Foto: Annie Spratt/Unsplash

A expressão “lugar de fala” é usualmente ouvida nos debates de temas relacionados às populações consideradas minorias. Para entender o Racismo Ambiental – e outras questões que envolvem de forma transversal a Justiça Climática – é preciso que a própria expressão seja também entendida. Mas, afinal, o que é “lugar de fala”? Em um primeiro olhar, a definição pode ser sinônimo de “ponto de vista”.

A filósofa Djamila Ribeiro explica, em seu livro que leva essa expressão como título, que um dos equívocos mais recorrentes que vemos acontecer é a confusão entre “lugar de fala” e representatividade. Outro é que existe o conceito inadequado de que “lugar de fala” visa restringir a troca de ideias, encerrar discussões ou impor uma visão unilateral.

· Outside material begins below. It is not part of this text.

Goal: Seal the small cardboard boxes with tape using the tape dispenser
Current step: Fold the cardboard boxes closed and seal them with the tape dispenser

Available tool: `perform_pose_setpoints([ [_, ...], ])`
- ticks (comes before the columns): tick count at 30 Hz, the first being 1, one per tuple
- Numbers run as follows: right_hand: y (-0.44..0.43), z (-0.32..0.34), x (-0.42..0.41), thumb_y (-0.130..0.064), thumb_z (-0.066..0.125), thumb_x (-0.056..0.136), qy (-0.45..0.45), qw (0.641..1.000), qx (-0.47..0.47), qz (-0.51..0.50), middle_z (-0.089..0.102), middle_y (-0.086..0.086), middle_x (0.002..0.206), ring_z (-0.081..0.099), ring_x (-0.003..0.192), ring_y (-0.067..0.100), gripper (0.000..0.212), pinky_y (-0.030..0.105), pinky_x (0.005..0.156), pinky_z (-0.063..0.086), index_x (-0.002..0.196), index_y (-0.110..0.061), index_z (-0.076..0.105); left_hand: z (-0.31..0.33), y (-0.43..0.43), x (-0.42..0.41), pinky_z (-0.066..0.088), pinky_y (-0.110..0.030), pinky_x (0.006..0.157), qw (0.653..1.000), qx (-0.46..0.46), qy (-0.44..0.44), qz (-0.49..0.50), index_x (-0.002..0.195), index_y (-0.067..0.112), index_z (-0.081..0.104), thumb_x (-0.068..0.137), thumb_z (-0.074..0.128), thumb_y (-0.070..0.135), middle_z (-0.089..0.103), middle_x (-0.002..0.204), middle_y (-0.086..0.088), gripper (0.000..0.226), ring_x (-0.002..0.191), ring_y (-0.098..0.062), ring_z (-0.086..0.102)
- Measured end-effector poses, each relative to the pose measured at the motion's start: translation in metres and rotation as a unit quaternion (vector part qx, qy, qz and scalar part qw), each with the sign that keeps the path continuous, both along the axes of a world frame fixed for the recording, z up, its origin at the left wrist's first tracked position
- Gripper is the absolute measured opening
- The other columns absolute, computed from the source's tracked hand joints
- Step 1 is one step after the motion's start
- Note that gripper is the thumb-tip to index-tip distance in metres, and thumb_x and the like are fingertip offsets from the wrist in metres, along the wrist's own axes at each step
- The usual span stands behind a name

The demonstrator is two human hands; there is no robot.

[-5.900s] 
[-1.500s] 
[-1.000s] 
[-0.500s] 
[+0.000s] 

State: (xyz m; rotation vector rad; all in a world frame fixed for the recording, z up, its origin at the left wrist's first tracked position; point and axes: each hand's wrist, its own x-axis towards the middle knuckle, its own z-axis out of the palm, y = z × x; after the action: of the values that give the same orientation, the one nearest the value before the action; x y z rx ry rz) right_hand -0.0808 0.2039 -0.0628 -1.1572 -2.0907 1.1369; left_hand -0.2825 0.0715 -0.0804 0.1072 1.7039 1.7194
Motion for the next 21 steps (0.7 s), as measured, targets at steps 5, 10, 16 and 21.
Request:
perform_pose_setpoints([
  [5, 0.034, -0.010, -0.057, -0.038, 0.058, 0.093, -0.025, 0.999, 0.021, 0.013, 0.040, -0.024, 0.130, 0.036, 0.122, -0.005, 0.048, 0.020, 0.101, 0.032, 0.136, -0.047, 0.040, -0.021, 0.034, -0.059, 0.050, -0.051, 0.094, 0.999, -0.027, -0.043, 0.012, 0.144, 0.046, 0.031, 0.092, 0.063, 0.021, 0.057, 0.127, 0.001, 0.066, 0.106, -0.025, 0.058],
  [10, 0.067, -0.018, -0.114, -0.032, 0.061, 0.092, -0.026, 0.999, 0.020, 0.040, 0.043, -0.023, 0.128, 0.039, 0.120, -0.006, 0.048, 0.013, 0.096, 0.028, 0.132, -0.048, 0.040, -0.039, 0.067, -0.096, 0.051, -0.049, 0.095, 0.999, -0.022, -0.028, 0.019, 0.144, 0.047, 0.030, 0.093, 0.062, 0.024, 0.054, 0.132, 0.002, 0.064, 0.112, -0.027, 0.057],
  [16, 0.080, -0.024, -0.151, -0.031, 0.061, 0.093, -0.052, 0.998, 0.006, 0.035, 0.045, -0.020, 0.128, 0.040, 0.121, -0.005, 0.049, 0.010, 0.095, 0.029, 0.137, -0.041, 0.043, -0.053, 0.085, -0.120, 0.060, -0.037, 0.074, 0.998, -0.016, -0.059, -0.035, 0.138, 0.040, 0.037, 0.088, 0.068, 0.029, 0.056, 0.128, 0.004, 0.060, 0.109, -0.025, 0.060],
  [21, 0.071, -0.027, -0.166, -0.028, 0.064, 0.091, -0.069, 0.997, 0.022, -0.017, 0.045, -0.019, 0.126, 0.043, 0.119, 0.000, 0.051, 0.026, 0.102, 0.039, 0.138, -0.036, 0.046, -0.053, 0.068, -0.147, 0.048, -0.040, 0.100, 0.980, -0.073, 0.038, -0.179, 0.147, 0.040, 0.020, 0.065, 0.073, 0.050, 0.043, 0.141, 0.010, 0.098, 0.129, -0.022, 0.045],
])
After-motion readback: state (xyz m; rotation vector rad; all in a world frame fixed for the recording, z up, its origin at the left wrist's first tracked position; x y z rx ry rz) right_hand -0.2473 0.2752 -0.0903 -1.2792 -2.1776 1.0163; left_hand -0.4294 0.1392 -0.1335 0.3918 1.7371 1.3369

O professor de estudos de Cultura Guilherme Terreri – conhecido também como a drag queen Rita von Hunty – analisou, no vídeo “Lugar de fala e a confusão que se faz”, que “o conceito de ‘lugar de fala’ [ tem como objetivo] trazer uma lente que expõe de onde vem aquele discurso, qual é o lugar daquela fala”. Rita continua dizendo que “quando você escuta alguém falando alguma coisa, essa fala não é neutra. Ela possui sexo, gênero, raça, classe, cor, lugar na cidade, escolaridade. Quando a gente escuta um discurso, a gente tem de perguntar. Qual é o lugar? De onde este discurso está vindo? Isso revela muitas coisas”.

Partindo do pressuposto de que os impactos das mudanças climáticas não são iguais, nem ocorrem na mesma proporção para todos, dependendo do “ponto de vista” – ou “lugar de fala” –, serão percebidos de forma distinta por diferentes grupos. Dessa maneira, a (falta de) representatividade de perspectivas de diferentes grupos ou povos no debate público pode fazer com que necessidades e soluções sejam negligenciadas ou até mesmo invisibilizadas.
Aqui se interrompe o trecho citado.